Parmanu: The Story of Pokhran Trailer Review: It Is Insipid, Uninspiring!
None other than John Abraham with a moustache (probably to look like a distinguished scientist) playing one of the scientists who exploded those series of historic nucleurtest-explosions at Pokhran on 11 May 1998.
In a voiceover brimming with selfimportance we are told that this is a historic happening that needs to be revisited in the same spirit that the 1983 World Cup was celebrated.So here is the underlining assumption: that this film will put the Pokhran test-exploisions on the map of renown on a par with the 1983 World Cup.
Kapil Dev Paaji, you have competition!!
There is just one hitch here: cricket and Pokhran are worlds apart.
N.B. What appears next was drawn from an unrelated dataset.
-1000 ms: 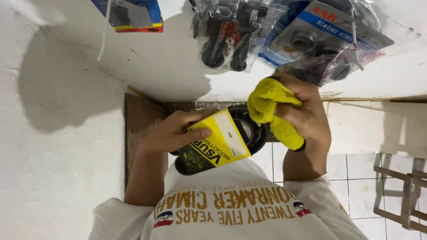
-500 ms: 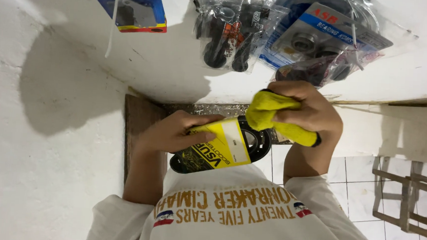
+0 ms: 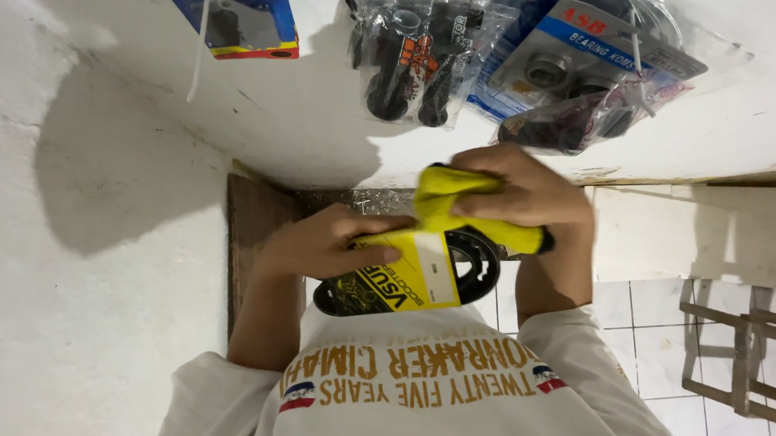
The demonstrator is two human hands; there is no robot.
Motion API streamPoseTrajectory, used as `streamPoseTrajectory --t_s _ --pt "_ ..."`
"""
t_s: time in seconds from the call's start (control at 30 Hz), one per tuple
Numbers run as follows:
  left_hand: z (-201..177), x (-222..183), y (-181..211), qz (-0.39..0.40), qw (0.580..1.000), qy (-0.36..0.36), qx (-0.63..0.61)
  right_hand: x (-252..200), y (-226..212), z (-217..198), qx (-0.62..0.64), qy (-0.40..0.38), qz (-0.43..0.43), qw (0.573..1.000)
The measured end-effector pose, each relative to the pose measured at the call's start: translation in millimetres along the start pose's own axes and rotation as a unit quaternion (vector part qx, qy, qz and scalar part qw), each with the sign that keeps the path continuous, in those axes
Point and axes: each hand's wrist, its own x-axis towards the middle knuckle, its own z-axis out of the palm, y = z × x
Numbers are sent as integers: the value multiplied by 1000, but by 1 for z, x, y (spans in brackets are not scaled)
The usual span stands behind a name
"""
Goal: The person holds a packaged black belt labeled 'VSUPER' and wipes the packaging with a yellow cloth. The person rotates the item to clean different sides while standing in front of a wall display.
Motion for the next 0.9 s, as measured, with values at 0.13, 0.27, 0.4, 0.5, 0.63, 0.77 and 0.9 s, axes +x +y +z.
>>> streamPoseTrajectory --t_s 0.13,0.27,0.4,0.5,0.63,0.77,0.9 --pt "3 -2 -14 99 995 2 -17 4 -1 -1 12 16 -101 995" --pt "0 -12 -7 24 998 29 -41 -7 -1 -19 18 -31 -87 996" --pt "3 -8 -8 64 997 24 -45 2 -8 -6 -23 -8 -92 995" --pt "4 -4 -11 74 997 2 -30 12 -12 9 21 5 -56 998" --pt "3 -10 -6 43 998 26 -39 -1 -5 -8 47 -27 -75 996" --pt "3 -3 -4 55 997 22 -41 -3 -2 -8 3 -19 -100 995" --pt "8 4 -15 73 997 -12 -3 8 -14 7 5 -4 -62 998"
How many of today’s potential moviegoers are interested in knowing what really happened at Pokhran on May 11, 1998? And how capable is this film of shedding illuminating light on the events that led to India becoming a nucleur state?
The answer to both the questions is not very encouraging. Not only are today’s audiences disinterested in the subject, the treatment of the theme and the packaging of the plot in Parmanu smacks of amateurishness and self-glorification.
Not one shot or frame in the trailer seems to do justice to the momentous events in that small sleepy village of Rajashthan that shook the world.
It certainly seems to have shaken the Americans in the film. And not in a good way.There are shots of Caucasian junior artistes(as ‘American’ as Apu is ‘Indian’ in The Simpsons) fuming and foaming around their mouths bellowing, ‘We must stop them.’
I think the trailer is trying to tell us that the Americans felt enormously threatened when India exploded those test bombs. As threatened as the Britishers were when Mahatma Gandhi undertook the Salt March.
Move over, Ben. There is competition from John.
The sequences showing the nuclear devices being assembled look pretty tacky from afar.I sincerely hope I am wrong. But so far what we see in the trailer is an extremely vapid recreation of a historic contingency that reeks of self-glorification for its leading man.
I don’t mind seeing history being manned and augmented by screen heroism. But when the basic situation is compromised by a complete poverty of imagination and insight and when the endeavour is designed to play up only one of the dramatis personae, then it’s time to worry.
Incidentally the director of Parmanu Abhishek Sharma earlier made a satire on Osama bin Laden. Is this also a satire by any chance?